Des cultures céréalières irriguées expérimentées dans l’extrême sud tunisien, à Dhehiba et Remada (gouvernorat de Tataouine), donnent des résultats jugés prometteurs pour renforcer la souveraineté alimentaire nationale. Après trois campagnes d’essais, les rendements atteignent entre 38 et 40 quintaux à l’hectare, un niveau notable dans un environnement aride.
Initialement menées sur environ 6 hectares, ces cultures ont été étendues cette année à près de 40 hectares. Les autorités régionales et nationales envisagent désormais une extension progressive des superficies irriguées, avec un objectif de 1 000 hectares à court terme et jusqu’à 100 000 hectares à plus long terme.
Ainsi, le projet repose sur un partenariat entre le Commissariat régional au développement agricole (CRDA) de Tataouine, l’Institut national des grandes cultures de Bou Salem et l’Institut de recherche dans les zones arides de Médenine. Outre les céréales, il intègre également des cultures stratégiques irriguées comme les fourrages, les légumineuses et la betterave sucrière.
Dans le périmètre irrigué de Sahl Roumaine à Dhehiba, environ 20 hectares sont actuellement exploités. Les cultures s’appuient sur sept puits profonds équipés de systèmes de pompage alimentés par énergie solaire, permettant de réduire les coûts énergétiques pour les agriculteurs.
Selon le commissaire régional au développement agricole de Tataouine, Mongi Chniter, la superficie totale consacrée aux grandes cultures dans la région dépasse 660 hectares, dont 92 hectares irrigués dédiés notamment au blé dur et à l’orge locale. L’objectif, précise-t-il, n’est pas de concurrencer les régions céréalières du nord, mais de compléter l’offre nationale tout en préservant les semences locales adaptées au climat.
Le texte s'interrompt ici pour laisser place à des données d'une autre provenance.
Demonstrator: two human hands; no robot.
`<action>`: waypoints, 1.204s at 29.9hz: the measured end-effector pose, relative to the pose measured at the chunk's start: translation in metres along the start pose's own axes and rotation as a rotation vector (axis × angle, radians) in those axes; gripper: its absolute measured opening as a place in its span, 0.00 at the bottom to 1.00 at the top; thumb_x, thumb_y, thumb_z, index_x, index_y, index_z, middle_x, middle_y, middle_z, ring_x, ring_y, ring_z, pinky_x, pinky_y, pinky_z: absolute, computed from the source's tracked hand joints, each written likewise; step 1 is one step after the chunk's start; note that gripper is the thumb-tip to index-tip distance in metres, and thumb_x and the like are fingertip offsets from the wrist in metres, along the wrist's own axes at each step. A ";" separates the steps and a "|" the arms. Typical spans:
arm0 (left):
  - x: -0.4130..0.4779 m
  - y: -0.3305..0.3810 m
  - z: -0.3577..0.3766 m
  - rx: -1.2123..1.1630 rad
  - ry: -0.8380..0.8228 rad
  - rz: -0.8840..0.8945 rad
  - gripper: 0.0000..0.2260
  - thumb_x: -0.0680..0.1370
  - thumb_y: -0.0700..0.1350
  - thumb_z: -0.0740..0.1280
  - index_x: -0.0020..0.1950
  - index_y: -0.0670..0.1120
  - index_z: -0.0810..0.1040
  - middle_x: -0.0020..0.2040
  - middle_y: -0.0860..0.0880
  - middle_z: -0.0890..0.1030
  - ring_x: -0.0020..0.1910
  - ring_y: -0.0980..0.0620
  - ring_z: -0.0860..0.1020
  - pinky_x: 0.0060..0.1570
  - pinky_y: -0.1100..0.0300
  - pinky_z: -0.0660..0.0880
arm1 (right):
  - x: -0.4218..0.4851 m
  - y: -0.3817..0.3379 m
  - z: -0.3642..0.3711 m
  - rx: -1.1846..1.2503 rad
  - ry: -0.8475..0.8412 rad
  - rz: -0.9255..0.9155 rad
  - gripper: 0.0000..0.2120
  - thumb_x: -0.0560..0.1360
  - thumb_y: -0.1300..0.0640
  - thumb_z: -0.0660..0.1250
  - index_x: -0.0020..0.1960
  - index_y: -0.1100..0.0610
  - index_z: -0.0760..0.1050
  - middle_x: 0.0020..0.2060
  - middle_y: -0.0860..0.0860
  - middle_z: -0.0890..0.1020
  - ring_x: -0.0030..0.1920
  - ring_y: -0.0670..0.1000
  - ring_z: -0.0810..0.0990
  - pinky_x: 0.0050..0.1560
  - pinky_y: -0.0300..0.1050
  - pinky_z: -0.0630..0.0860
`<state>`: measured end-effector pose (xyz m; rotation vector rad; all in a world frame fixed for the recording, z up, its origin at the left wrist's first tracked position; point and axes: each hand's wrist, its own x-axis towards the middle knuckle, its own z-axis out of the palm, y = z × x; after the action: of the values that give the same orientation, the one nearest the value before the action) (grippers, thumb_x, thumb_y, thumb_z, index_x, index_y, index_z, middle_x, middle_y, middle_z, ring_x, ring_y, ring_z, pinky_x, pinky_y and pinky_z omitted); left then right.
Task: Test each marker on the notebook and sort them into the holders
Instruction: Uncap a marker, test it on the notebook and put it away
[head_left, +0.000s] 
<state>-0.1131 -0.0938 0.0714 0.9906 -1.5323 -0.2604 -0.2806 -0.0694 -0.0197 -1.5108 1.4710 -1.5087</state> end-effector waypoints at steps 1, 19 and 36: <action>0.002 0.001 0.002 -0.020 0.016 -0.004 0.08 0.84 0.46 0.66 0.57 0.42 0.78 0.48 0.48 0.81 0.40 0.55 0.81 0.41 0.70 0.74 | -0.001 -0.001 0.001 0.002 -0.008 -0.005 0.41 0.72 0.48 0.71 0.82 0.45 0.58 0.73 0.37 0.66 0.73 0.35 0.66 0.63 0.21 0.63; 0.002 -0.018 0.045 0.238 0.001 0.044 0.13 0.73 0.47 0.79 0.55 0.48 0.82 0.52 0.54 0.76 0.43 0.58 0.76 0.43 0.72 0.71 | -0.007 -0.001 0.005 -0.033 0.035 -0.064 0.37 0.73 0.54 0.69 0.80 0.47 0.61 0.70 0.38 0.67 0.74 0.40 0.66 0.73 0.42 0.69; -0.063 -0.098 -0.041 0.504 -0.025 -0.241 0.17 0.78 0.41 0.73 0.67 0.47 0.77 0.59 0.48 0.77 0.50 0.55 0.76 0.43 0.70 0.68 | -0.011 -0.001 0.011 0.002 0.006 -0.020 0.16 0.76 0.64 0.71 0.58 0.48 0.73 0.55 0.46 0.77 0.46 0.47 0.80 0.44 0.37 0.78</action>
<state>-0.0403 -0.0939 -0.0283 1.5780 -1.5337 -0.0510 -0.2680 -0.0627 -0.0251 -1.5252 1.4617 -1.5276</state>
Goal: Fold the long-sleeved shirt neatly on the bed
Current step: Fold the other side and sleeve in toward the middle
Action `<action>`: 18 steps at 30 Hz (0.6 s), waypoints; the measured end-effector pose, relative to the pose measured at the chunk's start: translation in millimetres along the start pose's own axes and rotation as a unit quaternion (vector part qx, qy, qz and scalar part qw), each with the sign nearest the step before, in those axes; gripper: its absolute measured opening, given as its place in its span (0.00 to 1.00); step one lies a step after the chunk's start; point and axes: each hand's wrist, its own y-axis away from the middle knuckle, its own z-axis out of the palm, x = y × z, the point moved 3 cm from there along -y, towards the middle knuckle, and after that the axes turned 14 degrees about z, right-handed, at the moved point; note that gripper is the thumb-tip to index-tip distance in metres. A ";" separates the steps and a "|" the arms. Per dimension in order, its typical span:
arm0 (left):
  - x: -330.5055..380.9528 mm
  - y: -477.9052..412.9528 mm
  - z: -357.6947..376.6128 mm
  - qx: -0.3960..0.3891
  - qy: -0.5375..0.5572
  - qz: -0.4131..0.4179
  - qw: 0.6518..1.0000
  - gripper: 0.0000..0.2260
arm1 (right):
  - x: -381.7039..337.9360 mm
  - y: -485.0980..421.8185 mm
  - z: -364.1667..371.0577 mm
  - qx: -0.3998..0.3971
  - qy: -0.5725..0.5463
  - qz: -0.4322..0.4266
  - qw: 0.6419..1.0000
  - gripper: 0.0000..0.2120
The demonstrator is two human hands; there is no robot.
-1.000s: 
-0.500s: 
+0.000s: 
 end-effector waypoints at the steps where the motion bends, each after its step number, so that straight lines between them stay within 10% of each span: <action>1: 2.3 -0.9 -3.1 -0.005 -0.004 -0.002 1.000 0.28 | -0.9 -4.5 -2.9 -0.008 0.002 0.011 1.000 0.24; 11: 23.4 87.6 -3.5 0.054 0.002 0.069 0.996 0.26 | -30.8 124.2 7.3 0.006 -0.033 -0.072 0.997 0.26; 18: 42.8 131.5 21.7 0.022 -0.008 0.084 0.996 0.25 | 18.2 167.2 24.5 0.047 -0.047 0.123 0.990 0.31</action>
Une réponse partielle à la dépendance céréalière
L’initiative intervient dans un contexte de forte dépendance de la Tunisie aux importations céréalières. En 2024, le pays a importé environ 2,6 millions de tonnes de céréales pour près de 2,3 milliards de dinars, selon l’Office des céréales. Les importations de blé tendre couvrent parfois jusqu’à 80 % des besoins nationaux.
Cette dépendance pèse lourdement sur les finances publiques. Les subventions aux produits céréaliers ont dépassé 3 milliards de dinars en 2022, tandis que le budget de l’État 2025 prévoit près de 3,8 milliards de dinars pour les produits de base, dont 2,67 milliards destinés aux céréales.
Dans ce contexte, les projets agricoles dans les zones arides apparaissent comme une piste pour diversifier les bassins de production face aux aléas climatiques. Toutefois, la viabilité à grande échelle reste à évaluer, notamment en ce qui concerne la pression sur les nappes profondes, la salinisation des sols et la rentabilité à long terme.